The data frame structure of the transmission message transmitted from the master node 100 to the plurality of slave nodes 200 is as shown in FIG. For example, the data frame includes an 8-byte header including simple information on a transmission message to be transmitted to a plurality of slave nodes 200, a variable length data, a 4-byte error check (CRC) And an 'Interframe Gap' area of 12 bytes (Byte). Here, the data area may include a datagram including transmission information to be transmitted to each node, a datagram corresponding to each node may be extracted from each node, and response information may be included in the corresponding area instead. The size of each area of the data frame such as the header and the error check (CRC) is not fixed to the above-mentioned size but can be changed to various sizes as necessary.

The master node 100, the plurality of slave nodes 200, and the sub-master node 300 in the data transmission system will be described in detail as follows. First, the specific configuration of the master node will be described in detail with reference to the accompanying drawings.

4 is a diagram showing a specific configuration of a master node in a data transmission system according to an embodiment of the present invention.

Referring to FIG. 4, the master node 100 according to the embodiment of the present invention may include a controller 110, a data transmitter / receiver 120, and a storage 130.

The control unit 110 may control the transmission data to be transmitted to the plurality of slave nodes 200 located on the transmission path to be sequentially transmitted to the plurality of slave nodes 200 along the transmission path. In particular, the controller 110 according to the embodiment of the present invention can control to transmit a transmission message to one or more subnetworks located on the main transmission path of the main network. For this, the control unit 110 may include a data processing module 111 and a data frame generation module 112.

The data processing module 111 generates transmission data that is sequentially transmitted through the nodes along the transmission path and processes the received response message to identify the failed sub network, i.e., the slave node 200, can do.

The data processing module 111 constitutes a main network connecting the master node 100 and one or more subnetworks and constitutes a subnetwork including one or more submaster nodes and one or more slave nodes 200 . Here, the data processing module 111 can select one or more sub-master nodes 300 among a plurality of slave nodes 200 to which transmission data is to be transmitted.

Then, the data processing module 111 controls to sequentially transmit the transmission message including the transmission data to one or more sub-master nodes 300 located in the main transmission path in the main network, It can process the transmission message.

3, the data frame generation module 112 forms a data frame including transmission data generated by the data processing module 111 and transmits the configured data frame to the data transmission / reception unit 120 have.

The data transmitting and receiving unit 120 transmits the generated data frame including the transmission data to the submaster node 300 located in the main transmission path in the transmission message and receives the transmission message returned from the one or more submaster nodes 300 And may transmit the received transmission message to the control unit 110.

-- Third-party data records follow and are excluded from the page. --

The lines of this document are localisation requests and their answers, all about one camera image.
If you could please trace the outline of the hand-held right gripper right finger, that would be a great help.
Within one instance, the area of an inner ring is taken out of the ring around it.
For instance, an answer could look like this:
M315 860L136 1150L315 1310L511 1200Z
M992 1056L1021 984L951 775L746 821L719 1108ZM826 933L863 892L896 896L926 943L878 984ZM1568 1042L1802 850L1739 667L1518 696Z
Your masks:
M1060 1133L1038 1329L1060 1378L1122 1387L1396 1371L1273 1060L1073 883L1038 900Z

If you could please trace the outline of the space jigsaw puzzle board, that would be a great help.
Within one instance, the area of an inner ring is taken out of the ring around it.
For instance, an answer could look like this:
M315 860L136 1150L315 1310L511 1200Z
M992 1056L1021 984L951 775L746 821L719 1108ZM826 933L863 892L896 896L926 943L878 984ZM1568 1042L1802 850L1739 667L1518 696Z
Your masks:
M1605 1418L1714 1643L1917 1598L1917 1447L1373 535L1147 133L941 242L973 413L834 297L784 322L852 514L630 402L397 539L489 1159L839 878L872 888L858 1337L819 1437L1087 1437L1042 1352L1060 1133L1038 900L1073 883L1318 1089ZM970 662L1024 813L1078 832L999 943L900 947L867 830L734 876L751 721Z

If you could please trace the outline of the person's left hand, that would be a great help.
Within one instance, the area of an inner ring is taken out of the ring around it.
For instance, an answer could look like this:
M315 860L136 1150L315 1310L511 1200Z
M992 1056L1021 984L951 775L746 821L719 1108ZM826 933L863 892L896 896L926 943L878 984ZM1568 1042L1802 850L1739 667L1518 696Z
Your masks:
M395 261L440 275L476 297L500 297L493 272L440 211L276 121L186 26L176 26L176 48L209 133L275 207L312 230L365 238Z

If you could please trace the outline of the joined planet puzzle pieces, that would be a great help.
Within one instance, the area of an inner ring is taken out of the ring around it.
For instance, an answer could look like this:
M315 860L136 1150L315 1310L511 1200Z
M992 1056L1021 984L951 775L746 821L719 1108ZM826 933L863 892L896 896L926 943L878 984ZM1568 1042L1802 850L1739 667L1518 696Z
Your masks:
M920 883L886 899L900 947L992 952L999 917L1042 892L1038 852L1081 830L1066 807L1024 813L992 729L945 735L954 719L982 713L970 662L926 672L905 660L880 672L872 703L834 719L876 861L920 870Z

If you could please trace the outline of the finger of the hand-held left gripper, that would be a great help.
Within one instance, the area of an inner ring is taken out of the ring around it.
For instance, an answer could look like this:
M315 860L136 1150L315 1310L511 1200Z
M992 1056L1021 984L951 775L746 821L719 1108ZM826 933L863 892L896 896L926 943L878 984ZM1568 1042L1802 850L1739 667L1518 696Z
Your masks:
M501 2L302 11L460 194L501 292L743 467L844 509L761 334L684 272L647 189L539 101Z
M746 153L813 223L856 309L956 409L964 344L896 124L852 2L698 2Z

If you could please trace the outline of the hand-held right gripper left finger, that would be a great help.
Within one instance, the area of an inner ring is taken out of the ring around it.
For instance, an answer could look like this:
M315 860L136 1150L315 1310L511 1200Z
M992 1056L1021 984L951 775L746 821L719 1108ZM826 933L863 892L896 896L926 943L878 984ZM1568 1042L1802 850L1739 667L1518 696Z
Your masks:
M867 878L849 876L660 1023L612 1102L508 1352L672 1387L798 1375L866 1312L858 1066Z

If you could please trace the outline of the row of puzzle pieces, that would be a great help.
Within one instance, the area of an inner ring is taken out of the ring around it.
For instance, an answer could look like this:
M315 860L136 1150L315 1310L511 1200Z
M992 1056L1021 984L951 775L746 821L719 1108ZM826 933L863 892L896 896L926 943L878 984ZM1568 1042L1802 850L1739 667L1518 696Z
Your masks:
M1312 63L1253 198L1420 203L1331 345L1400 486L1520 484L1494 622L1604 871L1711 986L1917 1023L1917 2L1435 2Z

The data transmitting and receiving unit 120 receives the response message including the failure occurrence information transmitted from the sub-master node 300 in the specific sub-network when the failure occurs in the specific sub-network, and transmits the received response message to the control unit 110. [ Lt; / RTI >

The storage unit 130 stores information necessary for the operation of the master node 100, and may store the generated transmission information, the network configuration information, and the received response information. The storage unit 130 may be an optical recording medium such as a magnetic medium such as a hard disk, a floppy disk, and a magnetic tape, a compact disk read only memory (CD-ROM), and a digital video disk (DVD) A magneto-optical medium such as a floppy disk and a ROM, a random access memory (RAM), and a flash memory.

Next, the specific configuration of the slave node will be described in detail with reference to the accompanying drawings.

5 is a diagram illustrating a specific configuration of a slave node in a data transmission system according to an embodiment of the present invention.

Referring to FIG. 5, a plurality of slave nodes 200 according to an embodiment of the present invention may include a data transmission / reception unit 210, a data processing unit 220, and an operation performing unit 230.

The data transmission / reception unit 210 receives the transmission message sequentially transmitted on the main transmission path from the sub-master node 300 located on the sub transmission path of the sub network, and transmits the data frame included in the received transmission message to the data processing unit 220, respectively. In addition, the data transmission / reception unit 210 receives an operation result, a current state, or a data frame to which response information for the requested information is added, from the data processing unit 220 after performing an operation according to the transmission information included in the data frame, And transmits it to the next slave node 200 or sub-master node 300 located on the sub-transmission path of the sub-network.

In addition, when a failure occurs on the subnetwork, the data transmission / reception unit 210 may transmit a response message including response data to which failure occurrence information is added to the submaster node 300. [

The data processing unit 220 analyzes the transmission data included in the transmission data frame received from the data transmission / reception unit 210, extracts only its own information (transmission information), and transmits the extracted information to the operation performing unit 230 have.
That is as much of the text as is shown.